As the word is used in United States constitutional law since Roe v. Wade, viability is the potential of the fetus to survive outside the uterus after birth, natural or induced, when supported by up-to-date medicine. Fetal viability depends largely on the fetal organ maturity, and environmental conditions. Another definition for viability, as used in the medical phrase limit of viability, is the expectation that a fetus has an equal chance of surviving and not surviving outside his or her mother's womb.
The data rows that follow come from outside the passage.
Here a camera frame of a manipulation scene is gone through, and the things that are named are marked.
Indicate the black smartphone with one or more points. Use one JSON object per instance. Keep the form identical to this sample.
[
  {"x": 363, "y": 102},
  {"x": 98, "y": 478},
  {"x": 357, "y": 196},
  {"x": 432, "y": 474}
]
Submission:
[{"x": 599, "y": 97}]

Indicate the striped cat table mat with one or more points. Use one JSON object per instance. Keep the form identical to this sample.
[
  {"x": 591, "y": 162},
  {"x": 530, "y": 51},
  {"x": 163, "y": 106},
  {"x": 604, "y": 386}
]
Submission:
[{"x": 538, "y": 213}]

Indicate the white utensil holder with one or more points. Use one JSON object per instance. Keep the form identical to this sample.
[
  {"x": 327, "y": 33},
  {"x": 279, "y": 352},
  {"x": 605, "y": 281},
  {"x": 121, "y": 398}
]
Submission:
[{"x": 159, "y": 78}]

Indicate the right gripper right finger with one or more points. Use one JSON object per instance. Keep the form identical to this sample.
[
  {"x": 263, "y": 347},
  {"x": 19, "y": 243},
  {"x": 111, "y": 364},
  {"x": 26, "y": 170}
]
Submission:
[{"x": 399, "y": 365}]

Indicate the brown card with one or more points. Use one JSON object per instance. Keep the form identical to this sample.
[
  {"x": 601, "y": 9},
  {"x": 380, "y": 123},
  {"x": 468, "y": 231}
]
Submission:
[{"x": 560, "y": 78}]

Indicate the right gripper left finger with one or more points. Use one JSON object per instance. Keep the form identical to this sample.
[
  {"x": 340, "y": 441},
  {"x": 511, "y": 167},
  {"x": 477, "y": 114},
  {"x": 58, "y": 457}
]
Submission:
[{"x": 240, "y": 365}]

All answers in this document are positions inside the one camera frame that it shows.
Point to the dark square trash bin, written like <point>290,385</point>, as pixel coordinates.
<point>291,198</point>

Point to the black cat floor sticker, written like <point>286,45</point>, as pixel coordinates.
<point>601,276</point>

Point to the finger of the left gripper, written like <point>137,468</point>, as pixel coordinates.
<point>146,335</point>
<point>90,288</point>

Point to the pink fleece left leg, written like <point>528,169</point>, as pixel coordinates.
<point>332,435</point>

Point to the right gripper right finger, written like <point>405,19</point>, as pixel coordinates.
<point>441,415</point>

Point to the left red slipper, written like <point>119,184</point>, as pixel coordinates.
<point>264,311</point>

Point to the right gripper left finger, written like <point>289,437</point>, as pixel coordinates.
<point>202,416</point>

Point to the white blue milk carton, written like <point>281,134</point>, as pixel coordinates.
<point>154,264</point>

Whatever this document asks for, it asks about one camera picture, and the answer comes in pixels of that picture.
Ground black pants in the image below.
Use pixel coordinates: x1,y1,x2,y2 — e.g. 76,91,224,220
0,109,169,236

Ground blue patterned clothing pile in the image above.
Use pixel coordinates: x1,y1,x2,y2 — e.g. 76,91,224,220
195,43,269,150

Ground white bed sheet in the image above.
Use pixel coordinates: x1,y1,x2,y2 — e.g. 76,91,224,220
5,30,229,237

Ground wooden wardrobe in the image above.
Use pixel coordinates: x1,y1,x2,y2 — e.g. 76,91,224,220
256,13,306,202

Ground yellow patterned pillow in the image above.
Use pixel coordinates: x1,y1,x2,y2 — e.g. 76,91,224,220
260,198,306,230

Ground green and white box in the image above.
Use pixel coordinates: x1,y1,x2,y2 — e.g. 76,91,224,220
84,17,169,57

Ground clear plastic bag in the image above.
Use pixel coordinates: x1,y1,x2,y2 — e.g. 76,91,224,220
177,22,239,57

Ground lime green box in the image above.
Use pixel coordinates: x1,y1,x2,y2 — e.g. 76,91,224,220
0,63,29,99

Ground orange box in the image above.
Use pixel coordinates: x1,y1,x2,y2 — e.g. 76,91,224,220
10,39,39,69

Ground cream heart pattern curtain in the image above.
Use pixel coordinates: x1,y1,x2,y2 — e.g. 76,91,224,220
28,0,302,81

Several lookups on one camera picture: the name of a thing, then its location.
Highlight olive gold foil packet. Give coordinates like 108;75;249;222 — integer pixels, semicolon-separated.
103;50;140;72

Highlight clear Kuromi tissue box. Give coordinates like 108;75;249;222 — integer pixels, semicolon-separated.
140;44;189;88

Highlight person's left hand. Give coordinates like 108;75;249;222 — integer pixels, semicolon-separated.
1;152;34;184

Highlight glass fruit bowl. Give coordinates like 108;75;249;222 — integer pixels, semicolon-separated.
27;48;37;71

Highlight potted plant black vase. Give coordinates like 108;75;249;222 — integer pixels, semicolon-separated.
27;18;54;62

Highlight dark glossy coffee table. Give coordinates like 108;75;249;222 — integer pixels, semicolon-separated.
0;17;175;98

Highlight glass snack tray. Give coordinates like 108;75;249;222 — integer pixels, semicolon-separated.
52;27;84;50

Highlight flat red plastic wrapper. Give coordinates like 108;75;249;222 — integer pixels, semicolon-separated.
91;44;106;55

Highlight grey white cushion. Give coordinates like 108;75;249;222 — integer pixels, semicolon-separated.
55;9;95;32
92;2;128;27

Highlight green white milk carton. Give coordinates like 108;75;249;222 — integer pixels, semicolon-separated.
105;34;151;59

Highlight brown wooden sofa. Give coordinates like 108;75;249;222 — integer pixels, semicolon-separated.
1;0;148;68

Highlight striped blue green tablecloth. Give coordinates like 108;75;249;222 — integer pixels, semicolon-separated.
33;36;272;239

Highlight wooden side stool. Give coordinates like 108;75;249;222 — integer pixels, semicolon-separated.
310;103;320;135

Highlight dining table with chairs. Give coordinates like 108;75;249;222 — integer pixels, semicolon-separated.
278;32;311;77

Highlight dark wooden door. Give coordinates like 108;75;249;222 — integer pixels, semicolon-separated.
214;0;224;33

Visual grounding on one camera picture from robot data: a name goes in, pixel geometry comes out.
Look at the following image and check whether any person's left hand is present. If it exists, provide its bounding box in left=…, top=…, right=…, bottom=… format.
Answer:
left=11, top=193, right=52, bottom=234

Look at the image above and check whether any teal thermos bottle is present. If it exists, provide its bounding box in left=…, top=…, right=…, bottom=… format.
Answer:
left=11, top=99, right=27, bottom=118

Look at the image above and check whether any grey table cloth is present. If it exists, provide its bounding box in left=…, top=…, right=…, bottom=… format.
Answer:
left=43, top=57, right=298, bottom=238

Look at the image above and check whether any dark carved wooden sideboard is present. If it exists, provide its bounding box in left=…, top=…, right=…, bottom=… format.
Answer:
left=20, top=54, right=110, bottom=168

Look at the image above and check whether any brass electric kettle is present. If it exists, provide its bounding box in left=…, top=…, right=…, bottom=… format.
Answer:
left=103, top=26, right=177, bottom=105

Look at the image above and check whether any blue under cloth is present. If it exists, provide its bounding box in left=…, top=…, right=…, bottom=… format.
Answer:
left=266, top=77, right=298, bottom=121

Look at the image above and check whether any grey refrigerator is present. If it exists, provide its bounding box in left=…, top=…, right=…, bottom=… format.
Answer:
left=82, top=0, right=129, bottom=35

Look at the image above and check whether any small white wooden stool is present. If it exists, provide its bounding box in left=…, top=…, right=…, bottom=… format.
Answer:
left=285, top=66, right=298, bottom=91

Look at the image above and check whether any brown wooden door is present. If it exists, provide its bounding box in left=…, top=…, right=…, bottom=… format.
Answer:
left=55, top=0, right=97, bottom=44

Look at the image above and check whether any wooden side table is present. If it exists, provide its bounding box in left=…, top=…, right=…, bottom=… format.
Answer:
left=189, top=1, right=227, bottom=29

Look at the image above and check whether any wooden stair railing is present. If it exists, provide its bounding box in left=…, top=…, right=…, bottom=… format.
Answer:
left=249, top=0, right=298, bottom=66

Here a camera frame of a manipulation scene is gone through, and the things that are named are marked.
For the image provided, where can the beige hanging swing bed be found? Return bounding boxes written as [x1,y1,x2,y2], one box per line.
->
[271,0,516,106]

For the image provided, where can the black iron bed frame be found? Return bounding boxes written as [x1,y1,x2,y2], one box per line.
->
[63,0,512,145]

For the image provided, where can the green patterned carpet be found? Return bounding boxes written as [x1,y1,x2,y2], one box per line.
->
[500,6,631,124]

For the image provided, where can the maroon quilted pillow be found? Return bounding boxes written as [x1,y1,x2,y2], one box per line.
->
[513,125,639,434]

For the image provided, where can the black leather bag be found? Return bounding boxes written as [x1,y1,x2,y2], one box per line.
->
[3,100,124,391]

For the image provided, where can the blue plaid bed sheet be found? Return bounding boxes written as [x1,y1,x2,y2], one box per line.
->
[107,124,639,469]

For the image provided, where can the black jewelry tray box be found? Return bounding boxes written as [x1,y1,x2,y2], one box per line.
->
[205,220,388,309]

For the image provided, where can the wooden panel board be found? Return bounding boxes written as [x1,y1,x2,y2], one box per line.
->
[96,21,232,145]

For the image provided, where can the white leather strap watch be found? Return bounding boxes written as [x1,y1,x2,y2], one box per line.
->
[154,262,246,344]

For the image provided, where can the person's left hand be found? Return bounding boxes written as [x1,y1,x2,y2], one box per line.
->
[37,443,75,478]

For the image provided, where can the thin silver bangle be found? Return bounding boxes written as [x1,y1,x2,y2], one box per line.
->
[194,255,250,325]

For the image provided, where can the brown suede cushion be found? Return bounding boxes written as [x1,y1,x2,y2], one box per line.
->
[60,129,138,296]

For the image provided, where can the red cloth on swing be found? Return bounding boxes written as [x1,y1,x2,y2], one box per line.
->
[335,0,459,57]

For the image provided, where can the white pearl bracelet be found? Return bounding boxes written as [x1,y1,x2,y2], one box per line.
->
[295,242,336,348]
According to Websters Encyclopedic Unabridged Dictionary of the English Language, viability of a fetus means having reached such a stage of development as to be capable of living, under normal conditions, outside the uterus. Viability exists as a function of biomedical and technological capacities, which are different in different parts of the world. As a consequence, there is, at the present time, no worldwide, uniform gestational age that defines viability.
There is no sharp limit of development, age, or weight at which a human fetus automatically becomes viable. According to studies between 2003 and 2005, 20 to 35 percent of babies born at 23 weeks of gestation survive, while 50 to 70 percent of babies born at 24 to 25 weeks, and more than 90 percent born at 26 to 27 weeks, survive. It is rare for a baby weighing less than 500 g (17.6 ounces) to survive. A baby's chances for survival increases 3-4% per day between 23 and 24 weeks of gestation and about 2-3% per day between 24 and 26 weeks of gestation. After 26 weeks the rate of survival increases at a much slower rate because survival is high already.
The United States Supreme Court stated in Roe v. Wade (1973) that viability (i.e., the "interim point at which the fetus becomes ... potentially able to live outside the mother's womb, albeit with artificial aid") "is usually placed at about seven months (28 weeks) but may occur earlier, even at 24 weeks." The 28-week definition became part of the "trimester framework" marking the point at which the "compelling state interest" (under the doctrine of strict scrutiny) in preserving potential life became possibly controlling, permitting states to freely regulate and even ban abortion after the 28th week. The subsequent Planned Parenthood v. Casey (1992) modified the "trimester framework," permitting the states to regulate abortion in ways not posing an "undue burden" on the right of the mother to an abortion at any point before viability; on account of technological developments between 1973 and 1992, viability itself was legally dissociated from the hard line of 28 weeks, leaving the point at which "undue burdens" were permissible variable depending on the technology of the time and the judgment of the state legislatures.